Adjustment tool

Sometimes PayFit clients need to make changes to past payslips, but this is not possible, you cannot change the past, but you can change the present to make up for an error or oversight in the past. This is called an adjustment. This tool facilitates the task of internal teams who used to do this work manually, which could take weeks. Today, this same work takes only a few minutes.






Internal tool


User research



User tests

Team & role

The JetLang Platform team is one of PayFit’s historical teams, at the heart of the machine. They are a very techy team, not used to working with designers. My role on this project was to work on an end-to-end design process, from user research to delivery, in collaboration with the Product Manager and Engineering Manager and a UX Engineer, whom I was training in Design all along.

Let start with a bit of context: What is an adjustment / regularisation?

” Errors in the past that need to be regulated in the present “

Errors can occur on:

•  Onboardings

•  Contract updates

•  Salary

•  Pension rates

•  Holidays & bonuses

•  Expenses

•  Time worked

•  etc.

Errors can come from:

Customer: Errors can come from admins who have mistaken or forgotten some updates

Administration: The government can submit some legal retroactive updates.

PayFit: we can encounter human errors as long as JetLang code or Tech errors

Some examples

•  An employee forgot to enter his holidays on PayFit last month

•  The company changes its legal status, there is an impact on employees for the last 4 months

•  The government changes the rules for financial measures for one type of company, with retroactive effect

The risk of manual error is high

Dozens of manual tasks for one regularisation: copy/past, read, edit

Each regularisation has its own workflow

More than 50 identified type of regularisations, but it can be unlimited

Some regularisations can be really complex

1 regularisation can last several days and involve 3 or 4 people (CSM, Decla, Product Builders)

My design process

The Double Diamond


Gathering internal information

Shadowing declaration teams making adjustments


User flows based on shadowings

Low-fidelity wireframes

User tests


Iterations based on user tests

Quick user tests to validate changes


High Fidelity prototypes

Deliver assets

Follow up during development


I first went to talk to the stakeholders, to get as much information as possible that we already had, to better understand the context, and to allow me to elaborate a precise research plan.

I then shadowed the declaration teams in France, Spain, Germany and the UK, in charge of making adjustments.

Some insights coming from the shadowing sessions:

→ Each accrual is in fact a change in the value of a pay variable. By changing it, it can have an impact on many other variables.
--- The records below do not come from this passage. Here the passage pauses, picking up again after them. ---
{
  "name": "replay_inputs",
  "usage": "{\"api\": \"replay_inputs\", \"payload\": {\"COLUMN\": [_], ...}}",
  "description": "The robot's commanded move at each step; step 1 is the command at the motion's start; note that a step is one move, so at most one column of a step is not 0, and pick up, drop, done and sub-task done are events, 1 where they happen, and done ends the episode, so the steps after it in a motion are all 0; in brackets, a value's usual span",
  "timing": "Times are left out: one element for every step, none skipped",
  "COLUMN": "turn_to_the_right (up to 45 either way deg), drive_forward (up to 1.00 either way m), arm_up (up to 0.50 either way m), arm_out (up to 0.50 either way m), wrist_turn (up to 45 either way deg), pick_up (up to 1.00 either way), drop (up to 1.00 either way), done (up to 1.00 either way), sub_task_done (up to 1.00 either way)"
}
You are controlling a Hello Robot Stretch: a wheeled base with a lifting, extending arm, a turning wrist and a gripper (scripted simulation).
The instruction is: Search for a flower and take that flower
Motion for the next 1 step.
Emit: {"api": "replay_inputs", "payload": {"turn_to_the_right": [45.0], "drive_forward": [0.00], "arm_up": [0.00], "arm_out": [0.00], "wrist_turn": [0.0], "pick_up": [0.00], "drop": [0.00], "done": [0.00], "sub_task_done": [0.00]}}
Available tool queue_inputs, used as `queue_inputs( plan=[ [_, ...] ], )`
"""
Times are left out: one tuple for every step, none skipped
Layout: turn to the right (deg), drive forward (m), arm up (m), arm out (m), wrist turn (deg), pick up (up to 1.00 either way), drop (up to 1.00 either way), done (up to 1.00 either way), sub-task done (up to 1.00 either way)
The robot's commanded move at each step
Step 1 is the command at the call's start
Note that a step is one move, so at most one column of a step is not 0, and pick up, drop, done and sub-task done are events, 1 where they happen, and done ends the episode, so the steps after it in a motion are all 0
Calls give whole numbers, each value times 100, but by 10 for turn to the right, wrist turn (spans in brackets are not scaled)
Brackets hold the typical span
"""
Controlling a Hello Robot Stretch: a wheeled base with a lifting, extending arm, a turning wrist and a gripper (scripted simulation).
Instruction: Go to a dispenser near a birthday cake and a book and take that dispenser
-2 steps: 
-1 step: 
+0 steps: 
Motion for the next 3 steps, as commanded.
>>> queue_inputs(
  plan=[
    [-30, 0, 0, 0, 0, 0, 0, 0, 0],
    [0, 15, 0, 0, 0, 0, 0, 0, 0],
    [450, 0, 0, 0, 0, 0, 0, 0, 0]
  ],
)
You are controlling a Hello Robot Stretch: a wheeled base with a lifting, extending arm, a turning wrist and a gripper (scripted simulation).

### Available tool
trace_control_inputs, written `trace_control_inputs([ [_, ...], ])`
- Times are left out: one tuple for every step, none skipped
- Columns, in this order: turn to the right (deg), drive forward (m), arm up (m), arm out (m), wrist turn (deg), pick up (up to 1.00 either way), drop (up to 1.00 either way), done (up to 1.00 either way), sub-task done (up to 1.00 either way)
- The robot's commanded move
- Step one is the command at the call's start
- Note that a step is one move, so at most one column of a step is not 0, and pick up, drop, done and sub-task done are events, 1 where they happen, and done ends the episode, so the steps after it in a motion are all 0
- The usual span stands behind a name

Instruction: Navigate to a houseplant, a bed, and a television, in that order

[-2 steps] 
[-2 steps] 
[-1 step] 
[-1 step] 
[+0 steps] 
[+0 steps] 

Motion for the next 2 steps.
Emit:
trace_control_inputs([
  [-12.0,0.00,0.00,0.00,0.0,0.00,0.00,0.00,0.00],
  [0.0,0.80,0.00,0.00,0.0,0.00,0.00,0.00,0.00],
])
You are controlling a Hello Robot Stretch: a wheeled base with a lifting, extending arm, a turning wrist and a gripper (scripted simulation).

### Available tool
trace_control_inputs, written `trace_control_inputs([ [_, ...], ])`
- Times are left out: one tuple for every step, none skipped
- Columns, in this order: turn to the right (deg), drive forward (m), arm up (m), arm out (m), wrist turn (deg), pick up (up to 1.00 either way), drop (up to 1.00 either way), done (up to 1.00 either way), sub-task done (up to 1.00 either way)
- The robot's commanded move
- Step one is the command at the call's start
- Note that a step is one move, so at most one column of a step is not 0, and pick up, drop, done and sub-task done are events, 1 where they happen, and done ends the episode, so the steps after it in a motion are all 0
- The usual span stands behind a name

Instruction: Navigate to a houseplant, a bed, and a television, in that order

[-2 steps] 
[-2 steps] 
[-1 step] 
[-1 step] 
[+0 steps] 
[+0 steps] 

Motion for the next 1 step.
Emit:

→ There is a lot of back and forth between different platforms: the back-office, PayFit app, Slack, JIRA, Excel. Everything can be put together.

→There are many human tasks, which lead to many errors. These tasks could be automated.

→The teams do a lot of copying and pasting of values from the platform and excel to make the calculations of the variables impacted by the regularisation. This can take several hours, and there can be errors.

→ The most stressful step is the step of updating the information in the PayFit app, which will directly impact the customer. The information must be correct.

“It would be nice not to go through Excel, if there could be an automatic check it would avoid human error, and generate less stress.”

– Catherine, from the French declaration team


Once the information was gathered, I created user flows, then wireframes, which I quickly tested in user tests.

Based on the shadowing sessions, I created user flows to map the existing, and identify problems.


I then created the first wireframes, in collaboration with the Product Manager, Engineering Manager, and UX Engineer.

After being comfortable with the wireframes, I did 5 user tests, in each country, to make sure we covered all the cases:

2 in France
1 in Spain
1 in Germany
1 in the UK


The analysis of the user tests allowed me to iterate again to refine the design.

Here are some insights I gathered:

→JSON Format is not understood by the users

→It’s better to start a regularization from an employee perspective

→The page is really useful, and even more adding archived employees and comments

→When checking results, overall, they check if the numbers seem consistent

I then did some quick last user tests to validate big changes.


I finally created the following High Fidelity prototypes, deliver assets, and followed up the development process by engineers.